Critiques

Polisse : Coup de poing !

C'est un film coup de poing, dont on ressort pourtant revigoré. Le "Polisse" de Maïwenn nous emmène au coeur de la Brigade de Protection des Mineurs. Entre hommage et pur cinéma, un OVNI à voir absolument.Le nouvel opus de Maïwenn Le Besco, présenté à Cannes en mai dernier, est un OVNI qui nous réconcilie avec le cinéma d'auteur français.

On avait déjà aimé la caméra vérité de Maïwenn dans son "Pardonnez-moi", elle revient cette fois avec un sujet pour le moins étonnant : le quotidien des policiers de la Brigade de Protection des Mineurs. Un groupe où se jouent des drames particulièrement durs. Gardes à vue de pédophiles, arrestations de mineurs, interrogatoires de parents maltraitants. Les affaires sont forcément sordides. Et puis, il y a la brigade... Une unité soudée par les affaires, les drames. Qui partage un métier compliqué, et des moments intimes, forcément. Les pauses déjeuner, les fous rires au pire moment, ils connaissent. Et ils doivent tous les jours continuer à fonctionner, tout en sachant pertinemment qu'autour d'eux, le pire se joue encore.
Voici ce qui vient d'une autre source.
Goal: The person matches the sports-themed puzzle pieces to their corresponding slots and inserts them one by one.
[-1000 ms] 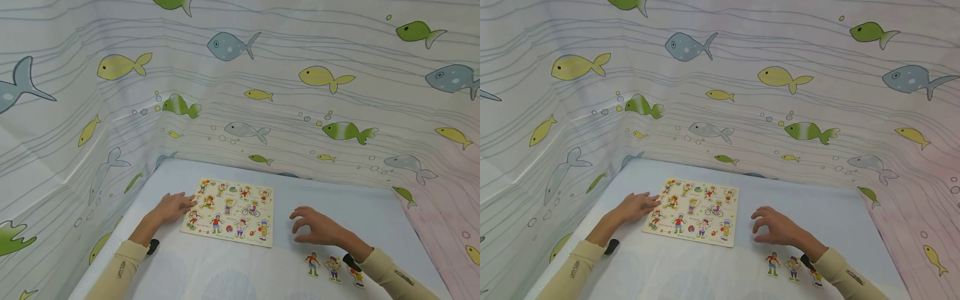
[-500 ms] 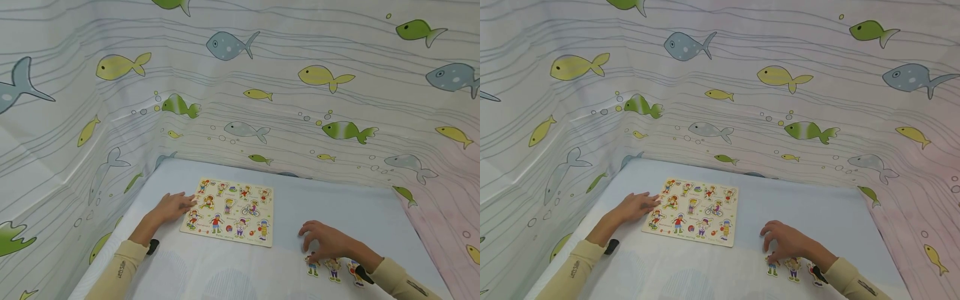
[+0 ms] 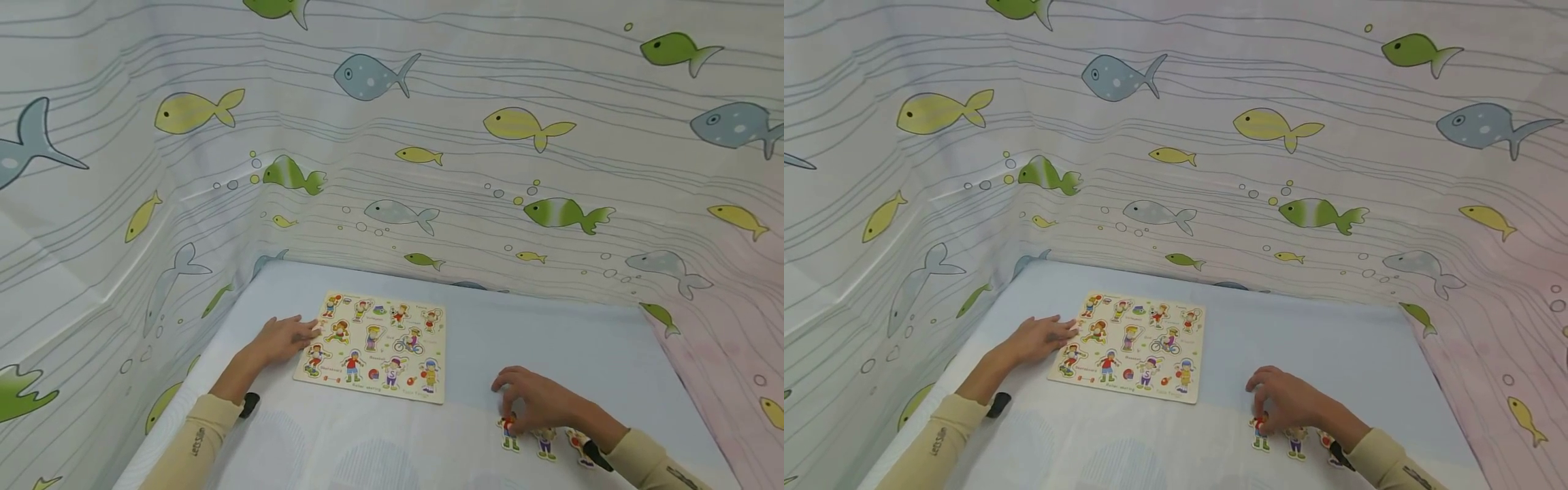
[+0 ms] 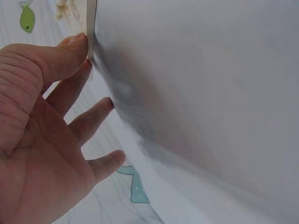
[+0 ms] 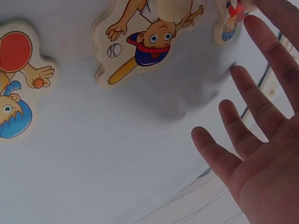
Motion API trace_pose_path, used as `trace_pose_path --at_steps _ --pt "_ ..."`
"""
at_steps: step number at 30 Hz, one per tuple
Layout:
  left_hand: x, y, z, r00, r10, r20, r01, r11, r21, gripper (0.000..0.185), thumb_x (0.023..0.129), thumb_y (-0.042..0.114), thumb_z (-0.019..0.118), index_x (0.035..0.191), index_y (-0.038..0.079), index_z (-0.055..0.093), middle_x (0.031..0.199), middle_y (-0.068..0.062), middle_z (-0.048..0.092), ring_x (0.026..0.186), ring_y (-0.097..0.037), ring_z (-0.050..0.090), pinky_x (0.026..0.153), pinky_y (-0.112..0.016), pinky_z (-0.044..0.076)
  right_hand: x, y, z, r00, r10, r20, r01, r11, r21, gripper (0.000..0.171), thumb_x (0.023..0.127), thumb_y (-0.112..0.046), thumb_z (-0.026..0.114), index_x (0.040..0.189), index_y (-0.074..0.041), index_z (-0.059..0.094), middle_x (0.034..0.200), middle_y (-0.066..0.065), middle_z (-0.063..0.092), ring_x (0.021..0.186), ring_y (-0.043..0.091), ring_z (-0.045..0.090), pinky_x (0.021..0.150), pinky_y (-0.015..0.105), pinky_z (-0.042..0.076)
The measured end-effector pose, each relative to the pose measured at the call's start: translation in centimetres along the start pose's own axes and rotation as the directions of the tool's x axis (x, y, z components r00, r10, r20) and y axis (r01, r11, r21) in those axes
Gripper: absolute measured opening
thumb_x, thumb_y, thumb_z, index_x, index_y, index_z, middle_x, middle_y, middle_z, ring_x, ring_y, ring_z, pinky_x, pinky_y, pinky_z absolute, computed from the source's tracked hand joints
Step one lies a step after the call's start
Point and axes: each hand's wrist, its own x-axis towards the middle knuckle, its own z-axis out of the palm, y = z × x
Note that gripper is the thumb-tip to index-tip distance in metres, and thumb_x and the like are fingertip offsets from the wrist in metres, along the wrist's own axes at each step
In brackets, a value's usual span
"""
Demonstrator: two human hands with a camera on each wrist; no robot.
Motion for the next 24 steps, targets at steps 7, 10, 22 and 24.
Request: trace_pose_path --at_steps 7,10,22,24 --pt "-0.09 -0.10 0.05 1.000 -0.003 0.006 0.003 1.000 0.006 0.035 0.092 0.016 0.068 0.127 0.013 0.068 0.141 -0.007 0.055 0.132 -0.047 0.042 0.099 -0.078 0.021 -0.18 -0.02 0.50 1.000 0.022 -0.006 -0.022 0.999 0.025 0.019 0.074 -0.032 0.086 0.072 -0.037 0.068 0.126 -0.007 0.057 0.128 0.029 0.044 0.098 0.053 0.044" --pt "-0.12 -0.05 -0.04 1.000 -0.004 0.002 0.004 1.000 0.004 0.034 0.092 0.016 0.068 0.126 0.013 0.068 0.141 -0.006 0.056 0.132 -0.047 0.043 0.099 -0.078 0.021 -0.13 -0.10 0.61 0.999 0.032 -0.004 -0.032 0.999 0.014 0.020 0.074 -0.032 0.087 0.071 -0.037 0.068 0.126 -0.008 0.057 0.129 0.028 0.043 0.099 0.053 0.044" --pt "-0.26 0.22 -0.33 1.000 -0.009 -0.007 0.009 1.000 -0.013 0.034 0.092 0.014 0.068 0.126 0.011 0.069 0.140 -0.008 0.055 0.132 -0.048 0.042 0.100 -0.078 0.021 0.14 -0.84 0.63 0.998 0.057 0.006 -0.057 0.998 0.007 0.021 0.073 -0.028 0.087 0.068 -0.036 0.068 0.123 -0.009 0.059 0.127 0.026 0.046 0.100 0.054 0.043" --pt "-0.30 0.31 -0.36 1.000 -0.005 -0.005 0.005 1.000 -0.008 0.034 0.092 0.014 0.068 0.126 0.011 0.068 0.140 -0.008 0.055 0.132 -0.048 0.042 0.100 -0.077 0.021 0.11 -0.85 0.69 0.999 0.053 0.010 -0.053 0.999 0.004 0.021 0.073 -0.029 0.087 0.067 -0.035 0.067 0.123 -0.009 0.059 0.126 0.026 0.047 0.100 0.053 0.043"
Entre solidarité et ras-le-bol, entre blessures et amitiés, Maïwenn nous plonge au coeur de leurs vies.Pas de surprise, pas de « gros coups », mais juste une tranche de vie qui nous montre au mieux ce que peut être, justement, la vie des autres. Parce que bien sûr, ces histoires, pour si « ordinaires » qu'elles soient, prennent, grâce au focus de la caméra, un caractère extraordinaire. C'est la plus grande contradiction du cinéma-vérité : une caméra, par définition, est une réécriture du réel. Un paradoxe complètement accepté par Maïwenn, qui en a fait l'un des atouts majeurs de ses films, entre vrai et faux.
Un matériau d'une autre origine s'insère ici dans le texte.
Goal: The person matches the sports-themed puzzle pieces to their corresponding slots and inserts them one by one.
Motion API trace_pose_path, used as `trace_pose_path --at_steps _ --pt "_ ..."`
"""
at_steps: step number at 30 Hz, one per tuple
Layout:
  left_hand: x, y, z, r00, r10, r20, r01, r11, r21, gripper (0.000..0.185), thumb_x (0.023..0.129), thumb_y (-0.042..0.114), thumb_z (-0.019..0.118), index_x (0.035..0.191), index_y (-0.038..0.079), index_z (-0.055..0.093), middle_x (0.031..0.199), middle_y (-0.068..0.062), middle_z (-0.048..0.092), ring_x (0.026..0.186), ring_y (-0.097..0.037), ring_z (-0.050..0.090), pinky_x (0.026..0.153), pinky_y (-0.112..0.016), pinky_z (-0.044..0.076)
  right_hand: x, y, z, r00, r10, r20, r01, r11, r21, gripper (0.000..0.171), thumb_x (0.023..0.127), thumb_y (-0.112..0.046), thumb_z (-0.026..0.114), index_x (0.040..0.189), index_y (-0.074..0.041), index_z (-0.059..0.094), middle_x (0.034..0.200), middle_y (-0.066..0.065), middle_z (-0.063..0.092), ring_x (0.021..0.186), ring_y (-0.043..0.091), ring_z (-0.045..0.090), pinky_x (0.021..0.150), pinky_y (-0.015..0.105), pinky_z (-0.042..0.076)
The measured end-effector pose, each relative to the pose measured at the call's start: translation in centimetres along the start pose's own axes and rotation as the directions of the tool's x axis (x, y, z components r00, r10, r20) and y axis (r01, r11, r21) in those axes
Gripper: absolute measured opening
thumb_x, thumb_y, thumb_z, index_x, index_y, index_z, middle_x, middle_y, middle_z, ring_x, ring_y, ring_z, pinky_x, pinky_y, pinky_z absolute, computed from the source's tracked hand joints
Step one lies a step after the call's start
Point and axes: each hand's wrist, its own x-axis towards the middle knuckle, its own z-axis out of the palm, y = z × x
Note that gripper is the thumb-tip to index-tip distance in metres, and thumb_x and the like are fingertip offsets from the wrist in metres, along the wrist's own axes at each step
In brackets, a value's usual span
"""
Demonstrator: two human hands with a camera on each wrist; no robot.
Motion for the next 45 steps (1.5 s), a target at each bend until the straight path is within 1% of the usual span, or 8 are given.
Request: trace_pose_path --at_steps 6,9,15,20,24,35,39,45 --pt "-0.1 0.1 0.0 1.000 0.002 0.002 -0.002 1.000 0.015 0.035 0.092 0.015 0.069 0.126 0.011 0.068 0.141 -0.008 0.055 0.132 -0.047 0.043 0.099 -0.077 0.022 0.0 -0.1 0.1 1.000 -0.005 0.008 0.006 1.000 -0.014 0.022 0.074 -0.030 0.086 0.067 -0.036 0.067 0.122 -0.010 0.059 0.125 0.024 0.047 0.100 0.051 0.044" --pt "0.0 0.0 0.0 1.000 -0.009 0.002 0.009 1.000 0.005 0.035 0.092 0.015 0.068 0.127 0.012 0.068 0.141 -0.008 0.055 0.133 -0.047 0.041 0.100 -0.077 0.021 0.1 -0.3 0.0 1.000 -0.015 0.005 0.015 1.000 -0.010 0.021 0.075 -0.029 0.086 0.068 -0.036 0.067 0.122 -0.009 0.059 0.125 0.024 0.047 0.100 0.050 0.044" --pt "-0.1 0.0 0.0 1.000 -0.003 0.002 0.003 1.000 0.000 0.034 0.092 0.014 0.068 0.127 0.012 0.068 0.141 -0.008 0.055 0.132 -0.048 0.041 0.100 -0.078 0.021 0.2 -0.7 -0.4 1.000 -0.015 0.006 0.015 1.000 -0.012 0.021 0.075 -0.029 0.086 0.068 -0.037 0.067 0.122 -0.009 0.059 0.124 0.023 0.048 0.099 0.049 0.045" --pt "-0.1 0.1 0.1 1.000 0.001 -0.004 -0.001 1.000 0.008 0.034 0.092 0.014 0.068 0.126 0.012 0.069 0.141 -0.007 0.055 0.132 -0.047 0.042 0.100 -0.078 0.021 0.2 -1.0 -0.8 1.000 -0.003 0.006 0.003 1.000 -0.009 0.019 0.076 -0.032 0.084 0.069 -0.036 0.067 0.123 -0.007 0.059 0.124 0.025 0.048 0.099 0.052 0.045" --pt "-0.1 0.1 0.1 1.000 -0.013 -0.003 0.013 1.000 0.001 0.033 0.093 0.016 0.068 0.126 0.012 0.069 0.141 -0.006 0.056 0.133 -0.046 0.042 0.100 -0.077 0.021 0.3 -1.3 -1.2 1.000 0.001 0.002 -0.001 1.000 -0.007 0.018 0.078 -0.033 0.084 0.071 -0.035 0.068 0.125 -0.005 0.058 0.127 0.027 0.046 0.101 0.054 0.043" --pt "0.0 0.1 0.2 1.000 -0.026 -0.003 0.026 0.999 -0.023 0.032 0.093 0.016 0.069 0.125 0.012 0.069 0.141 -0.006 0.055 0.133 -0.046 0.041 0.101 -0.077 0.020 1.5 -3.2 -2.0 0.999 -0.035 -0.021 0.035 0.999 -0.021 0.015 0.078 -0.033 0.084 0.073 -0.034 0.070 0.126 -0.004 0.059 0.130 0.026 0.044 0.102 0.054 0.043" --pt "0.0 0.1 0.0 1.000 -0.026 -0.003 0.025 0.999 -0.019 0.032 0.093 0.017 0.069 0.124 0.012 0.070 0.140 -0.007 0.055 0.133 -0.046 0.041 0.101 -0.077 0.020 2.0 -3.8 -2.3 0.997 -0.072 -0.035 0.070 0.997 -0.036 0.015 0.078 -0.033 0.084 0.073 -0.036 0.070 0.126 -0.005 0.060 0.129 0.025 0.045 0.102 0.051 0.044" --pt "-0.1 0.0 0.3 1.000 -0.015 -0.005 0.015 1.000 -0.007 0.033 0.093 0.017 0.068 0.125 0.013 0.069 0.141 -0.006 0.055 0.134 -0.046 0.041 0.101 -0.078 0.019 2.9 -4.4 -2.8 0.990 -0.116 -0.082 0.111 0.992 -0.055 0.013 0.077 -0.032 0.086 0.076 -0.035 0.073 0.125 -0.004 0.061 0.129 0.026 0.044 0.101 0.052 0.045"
Si "Le bal des actrices" brouillait allégrement les pistes, ce "Polisse" joue plus facilement la carte de la fiction. Pour une raison simple ses flics sont des acteurs. Et quels acteurs. Une troupe, qu'elle a créée en les mobilisant tous, tous les jours, sur le plateau. À l'écran donc, entre autres, Karin Viard, Joeystarr, Marina Foïs, Nicolas Duvauchelle, Karole Rocher, Emmanuelle Bercot, Jérémie Elkaïm et Maïwenn, bien sûr. Sur le papier, un groupe hétéroclite, qui devient vite cohérent. Tous mettent leur talent au service de ces histoires, montrant une belle complicité qui fait bien sûr tout le sel de ce film. Le plus fort ? On oublie très vite qu'ils ont déjà eu d'autres rôles, l'oeil neuf de Maïwenn fait des merveilles.
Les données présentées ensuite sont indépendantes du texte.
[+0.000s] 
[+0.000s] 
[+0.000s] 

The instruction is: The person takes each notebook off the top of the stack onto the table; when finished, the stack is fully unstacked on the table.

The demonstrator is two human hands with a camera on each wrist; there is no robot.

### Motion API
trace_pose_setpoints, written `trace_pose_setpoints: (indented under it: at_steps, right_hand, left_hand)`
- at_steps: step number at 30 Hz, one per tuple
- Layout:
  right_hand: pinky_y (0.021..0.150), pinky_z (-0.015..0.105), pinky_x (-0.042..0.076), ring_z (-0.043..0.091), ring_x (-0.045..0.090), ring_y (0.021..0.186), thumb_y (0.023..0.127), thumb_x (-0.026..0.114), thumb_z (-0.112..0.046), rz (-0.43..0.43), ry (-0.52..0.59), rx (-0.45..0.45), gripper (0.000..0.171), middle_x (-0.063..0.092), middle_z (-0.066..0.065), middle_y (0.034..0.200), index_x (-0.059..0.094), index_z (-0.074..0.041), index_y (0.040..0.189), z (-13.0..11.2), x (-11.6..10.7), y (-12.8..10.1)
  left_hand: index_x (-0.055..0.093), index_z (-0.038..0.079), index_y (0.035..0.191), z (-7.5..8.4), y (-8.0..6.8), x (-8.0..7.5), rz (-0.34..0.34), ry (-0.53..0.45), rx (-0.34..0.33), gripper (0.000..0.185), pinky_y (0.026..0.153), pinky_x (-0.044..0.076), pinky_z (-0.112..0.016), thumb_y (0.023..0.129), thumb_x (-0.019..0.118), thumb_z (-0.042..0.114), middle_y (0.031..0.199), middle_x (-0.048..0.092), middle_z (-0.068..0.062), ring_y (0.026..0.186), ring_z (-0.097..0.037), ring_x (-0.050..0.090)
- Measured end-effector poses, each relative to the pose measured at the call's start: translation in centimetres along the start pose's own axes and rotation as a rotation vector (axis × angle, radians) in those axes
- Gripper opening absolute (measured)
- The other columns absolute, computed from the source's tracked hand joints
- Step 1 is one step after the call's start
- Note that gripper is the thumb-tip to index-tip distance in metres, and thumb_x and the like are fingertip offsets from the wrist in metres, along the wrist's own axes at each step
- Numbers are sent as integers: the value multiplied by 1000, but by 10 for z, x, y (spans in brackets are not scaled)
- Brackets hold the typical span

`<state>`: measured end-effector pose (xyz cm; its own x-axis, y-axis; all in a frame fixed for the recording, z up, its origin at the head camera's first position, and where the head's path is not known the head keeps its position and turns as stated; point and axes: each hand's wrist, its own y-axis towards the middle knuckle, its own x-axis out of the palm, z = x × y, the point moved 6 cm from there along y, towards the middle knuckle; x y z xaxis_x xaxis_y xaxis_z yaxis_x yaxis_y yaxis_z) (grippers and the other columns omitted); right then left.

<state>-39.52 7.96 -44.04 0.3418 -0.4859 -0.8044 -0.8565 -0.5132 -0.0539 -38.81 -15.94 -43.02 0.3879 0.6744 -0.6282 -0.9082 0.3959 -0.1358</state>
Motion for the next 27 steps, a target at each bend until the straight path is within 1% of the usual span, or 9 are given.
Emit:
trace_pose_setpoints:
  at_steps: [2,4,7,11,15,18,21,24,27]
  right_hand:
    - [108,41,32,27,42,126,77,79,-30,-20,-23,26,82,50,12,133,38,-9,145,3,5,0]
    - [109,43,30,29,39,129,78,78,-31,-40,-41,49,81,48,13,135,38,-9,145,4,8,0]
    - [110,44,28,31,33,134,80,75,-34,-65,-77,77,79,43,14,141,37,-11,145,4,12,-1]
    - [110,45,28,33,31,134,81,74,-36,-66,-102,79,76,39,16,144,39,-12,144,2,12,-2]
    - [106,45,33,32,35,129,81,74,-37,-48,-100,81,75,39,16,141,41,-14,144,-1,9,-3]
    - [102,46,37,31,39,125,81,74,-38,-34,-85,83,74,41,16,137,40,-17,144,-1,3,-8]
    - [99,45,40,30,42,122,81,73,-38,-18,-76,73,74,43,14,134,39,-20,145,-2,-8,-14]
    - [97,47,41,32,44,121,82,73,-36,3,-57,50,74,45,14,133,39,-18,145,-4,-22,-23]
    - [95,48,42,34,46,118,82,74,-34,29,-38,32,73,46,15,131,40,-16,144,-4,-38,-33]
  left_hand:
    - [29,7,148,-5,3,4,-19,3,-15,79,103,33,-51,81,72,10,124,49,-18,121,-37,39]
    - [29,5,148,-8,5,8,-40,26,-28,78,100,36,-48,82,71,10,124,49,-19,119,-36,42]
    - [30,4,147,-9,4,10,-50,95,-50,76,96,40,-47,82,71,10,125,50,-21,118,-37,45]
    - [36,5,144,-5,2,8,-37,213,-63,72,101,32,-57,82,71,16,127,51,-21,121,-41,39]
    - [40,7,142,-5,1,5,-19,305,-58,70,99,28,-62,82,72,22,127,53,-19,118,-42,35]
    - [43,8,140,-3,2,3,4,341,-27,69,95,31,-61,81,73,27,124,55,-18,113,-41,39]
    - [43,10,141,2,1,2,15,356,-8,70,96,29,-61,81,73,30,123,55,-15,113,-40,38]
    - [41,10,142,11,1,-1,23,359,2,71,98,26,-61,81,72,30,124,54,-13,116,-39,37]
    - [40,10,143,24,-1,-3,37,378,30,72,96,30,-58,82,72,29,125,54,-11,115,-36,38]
Grâce à un dispositif de mise en scène naturaliste, filmant à plusieurs caméras, elle se permet le luxe de pousser ses acteurs au plus juste. Elle entre dans leur intimité de jeu, prouvant s'il le fallait encore, son talent de directrice d'acteur et de metteur en scène. Tous le disent, face à elle impossible de truquer, de faire l'acteur. Ils sont. Policiers ou inculpés, enfants et adultes montrent leur vérité. Impossible alors pour le spectateur de ne pas entrer de plein pied dans ces histoires, de ne pas s'identifier. Lui aussi est en empathie. D'où le coup de poing, dont, étrangement, on ne sort pas meurtri, mais plein d'enthousiasme, rassuré quelque part qu'il existe des héros du quotidien de cet acabit. Une expression galvaudée, peut-être, mais parfaitement adaptée pour les personnages de ce film.